**Task to complete:** Check each line of the listing for the string "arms". Copy those where it appears.

────────────────

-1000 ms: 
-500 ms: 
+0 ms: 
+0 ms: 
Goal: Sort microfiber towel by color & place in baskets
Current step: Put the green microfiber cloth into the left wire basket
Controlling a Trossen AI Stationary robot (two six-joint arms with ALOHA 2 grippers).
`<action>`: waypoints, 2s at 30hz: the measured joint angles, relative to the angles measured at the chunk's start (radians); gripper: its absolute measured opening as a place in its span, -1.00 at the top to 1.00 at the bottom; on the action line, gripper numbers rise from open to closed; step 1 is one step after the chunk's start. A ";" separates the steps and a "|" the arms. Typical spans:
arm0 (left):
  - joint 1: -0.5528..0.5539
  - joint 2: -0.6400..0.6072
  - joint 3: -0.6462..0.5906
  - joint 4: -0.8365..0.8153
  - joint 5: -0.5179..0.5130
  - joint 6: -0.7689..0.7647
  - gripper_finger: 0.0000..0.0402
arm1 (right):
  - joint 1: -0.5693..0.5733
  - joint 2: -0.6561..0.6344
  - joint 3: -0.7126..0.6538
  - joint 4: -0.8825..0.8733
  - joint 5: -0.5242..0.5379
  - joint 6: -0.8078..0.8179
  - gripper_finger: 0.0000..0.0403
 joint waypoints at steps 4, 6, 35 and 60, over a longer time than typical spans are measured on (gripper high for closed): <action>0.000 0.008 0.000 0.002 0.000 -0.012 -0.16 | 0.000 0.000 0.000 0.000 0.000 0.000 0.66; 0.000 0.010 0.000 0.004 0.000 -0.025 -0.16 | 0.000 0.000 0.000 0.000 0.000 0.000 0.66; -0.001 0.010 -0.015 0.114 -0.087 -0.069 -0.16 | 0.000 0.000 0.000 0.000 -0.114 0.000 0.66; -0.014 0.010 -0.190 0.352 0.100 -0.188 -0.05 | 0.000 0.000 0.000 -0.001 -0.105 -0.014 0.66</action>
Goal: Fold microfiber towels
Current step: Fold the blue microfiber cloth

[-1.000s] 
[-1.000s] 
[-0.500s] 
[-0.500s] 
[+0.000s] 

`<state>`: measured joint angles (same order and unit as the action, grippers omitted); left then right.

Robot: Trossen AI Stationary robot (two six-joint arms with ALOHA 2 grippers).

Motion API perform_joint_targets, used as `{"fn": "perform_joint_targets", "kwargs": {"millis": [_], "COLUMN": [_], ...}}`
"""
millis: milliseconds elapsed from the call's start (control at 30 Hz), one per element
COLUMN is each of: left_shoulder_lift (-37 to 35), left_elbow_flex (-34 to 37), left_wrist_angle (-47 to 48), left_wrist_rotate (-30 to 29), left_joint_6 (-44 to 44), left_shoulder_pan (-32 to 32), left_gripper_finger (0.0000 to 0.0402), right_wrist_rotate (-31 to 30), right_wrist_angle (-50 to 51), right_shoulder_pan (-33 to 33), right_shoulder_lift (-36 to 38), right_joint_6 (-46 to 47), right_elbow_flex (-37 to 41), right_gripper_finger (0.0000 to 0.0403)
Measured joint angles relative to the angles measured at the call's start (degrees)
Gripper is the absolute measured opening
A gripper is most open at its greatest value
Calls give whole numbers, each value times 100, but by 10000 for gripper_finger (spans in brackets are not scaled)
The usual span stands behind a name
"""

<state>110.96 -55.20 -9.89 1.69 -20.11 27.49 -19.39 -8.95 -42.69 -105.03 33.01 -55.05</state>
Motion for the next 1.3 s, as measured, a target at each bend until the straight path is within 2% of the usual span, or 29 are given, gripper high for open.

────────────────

**Output for this exercise:**
Controlling a Trossen AI Stationary robot (two six-joint arms with ALOHA 2 grippers).
`<action>`: waypoints, 2s at 30hz: the measured joint angles, relative to the angles measured at the chunk's start (radians); gripper: its absolute measured opening as a place in its span, -1.00 at the top to 1.00 at the bottom; on the action line, gripper numbers rise from open to closed; step 1 is one step after the chunk's start. A ";" separates the steps and a "|" the arms. Typical spans:
Robot: Trossen AI Stationary robot (two six-joint arms with ALOHA 2 grippers).

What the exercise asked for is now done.